Wardell Gray was born on the eve of Valentine’s Day, a romantic coincidence he shared with his wife, who was born on the same day, in the same year. In his last letter to her, he looked forward to a rendezvous in Las Vegas, where they had been married and where he had a gig coming up with Benny Carter’s big band. On opening night, May 25, 1955, he was missing; the next day his body was found in the desert; he was only 34. In the chapter devoted to Gray in Ten Modern Jazzmen (Cassell 1960), Michael James writes, “When he died the modern jazz scene lost a man whose powers of imagination and execution, impressive as they were, had always been at one with the infectious fervor of his art.”

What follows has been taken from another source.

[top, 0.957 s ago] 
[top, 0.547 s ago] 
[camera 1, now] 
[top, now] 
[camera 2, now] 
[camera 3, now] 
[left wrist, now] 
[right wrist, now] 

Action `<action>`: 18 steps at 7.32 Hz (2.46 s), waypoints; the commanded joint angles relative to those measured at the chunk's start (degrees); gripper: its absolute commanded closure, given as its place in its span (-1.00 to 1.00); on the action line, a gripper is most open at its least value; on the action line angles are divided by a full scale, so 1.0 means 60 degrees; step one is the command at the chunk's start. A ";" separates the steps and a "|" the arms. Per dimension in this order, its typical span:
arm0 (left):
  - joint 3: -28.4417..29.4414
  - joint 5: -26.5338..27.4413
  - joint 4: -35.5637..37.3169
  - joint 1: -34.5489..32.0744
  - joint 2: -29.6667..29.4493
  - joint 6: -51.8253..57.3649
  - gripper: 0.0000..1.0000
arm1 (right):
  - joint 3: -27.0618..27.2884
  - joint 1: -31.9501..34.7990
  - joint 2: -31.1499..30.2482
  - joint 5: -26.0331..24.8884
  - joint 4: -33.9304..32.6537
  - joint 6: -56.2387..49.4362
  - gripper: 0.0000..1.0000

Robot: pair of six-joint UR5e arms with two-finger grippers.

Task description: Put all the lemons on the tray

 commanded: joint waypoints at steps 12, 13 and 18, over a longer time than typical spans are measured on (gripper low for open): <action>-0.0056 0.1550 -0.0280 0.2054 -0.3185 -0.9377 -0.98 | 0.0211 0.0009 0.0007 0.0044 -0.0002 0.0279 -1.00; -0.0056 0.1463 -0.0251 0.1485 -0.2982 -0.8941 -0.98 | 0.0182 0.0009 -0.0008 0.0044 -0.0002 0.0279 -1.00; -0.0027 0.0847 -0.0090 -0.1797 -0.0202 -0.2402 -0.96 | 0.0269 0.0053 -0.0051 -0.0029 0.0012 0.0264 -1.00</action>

Wardell Gray was buried in an unmarked grave until his daughter raised enough money to buy a stone embellished with a skillfully rendered tenor saxophone and several bars of music on either side of the word FATHER 1921-1955. And under that the words “Infinite Beginnings — Jazz Composer & Artist.”
“Who Made the Moon?”
My son and I recently listened to a Mississippi concert by the Little River Band, an Australian group he grew up with. Until that moment I’d never heard the song that begins when the singer songwriter Dwayne Nelson recalls the time his little girl asked him (“so sure that I would know”), “Who made the moon? who paints the sky? who hangs the stars and turns them on each night?”
Nelson comes back to the same questions three more times without being maudlin or precious, even though by the last time it’s obvious that the child who asked the questions is dead. Before he returns to the final verse, he’s sitting alone, searching the evening sky, wishing for “just one more night to hold her close and share the mystery and hear her asking ‘Who made the moon?’” By the end the music matches the words so well that the question has taken on power and pathos well beyond a little girl’s naked wonderment.
“A Fly in the Milk-pot”
Nelson’s song sends me back to Emily Dickinson’s spirited Valentine with its cheers “for he who made the moon,” and commands to “put up the sunshine” and “arrange the stars,” which sends me in turn to a verse infected with the same playful spirit that John Keats mailed to his brother George in America, dated September 17, 1819. Titled “A Party of Lovers,” the poem was eventually published in the New York World on June 25, 1827, six years after Keats’s death. I doubt that Emily Dickinson ever read it, but the “busy bee” of the valentine would surely relate to his lines about the “fly in the milk-pot — must he die / Circled by a humane society?” Not if the poet can help it, as, in effect, he “takes his spoon, inserts it, dips the handle, and lo! soon / The little straggler, sav’d from perils dark, / Across the teaboard draws a long wet mark.”
“Be With Me”
Given the timeless quality of the following letter-poem, it makes nonsensical sense that it turned up two weeks ahead of the February 27, 2025 New York Review of Books. As Christopher Benfey admits in his review of The Letters of Emily Dickinson (Belknap Press/Harvard University Press), this “perfect poem” is not included in The Letters, “despite its epistolary conceit”:
Bee! I’m expecting you!
Was saying Yesterday
To Somebody you know
That you were due —
The Frogs got Home last Week —
Are settled, and at work —
Birds, mostly back —
The Clover warm and thick —
You’ll get my Letter by
The seventeenth; Reply
Or better, be with me —
Yours, Fly.
I’ve been looking for some equivalent to the feeling this imperfectly imperfect word music arouses in me. The first song that comes to mind is one of my son’s favorites, “The Loneliest of All Creatures in the Universe” by the Canadian group Klaatu.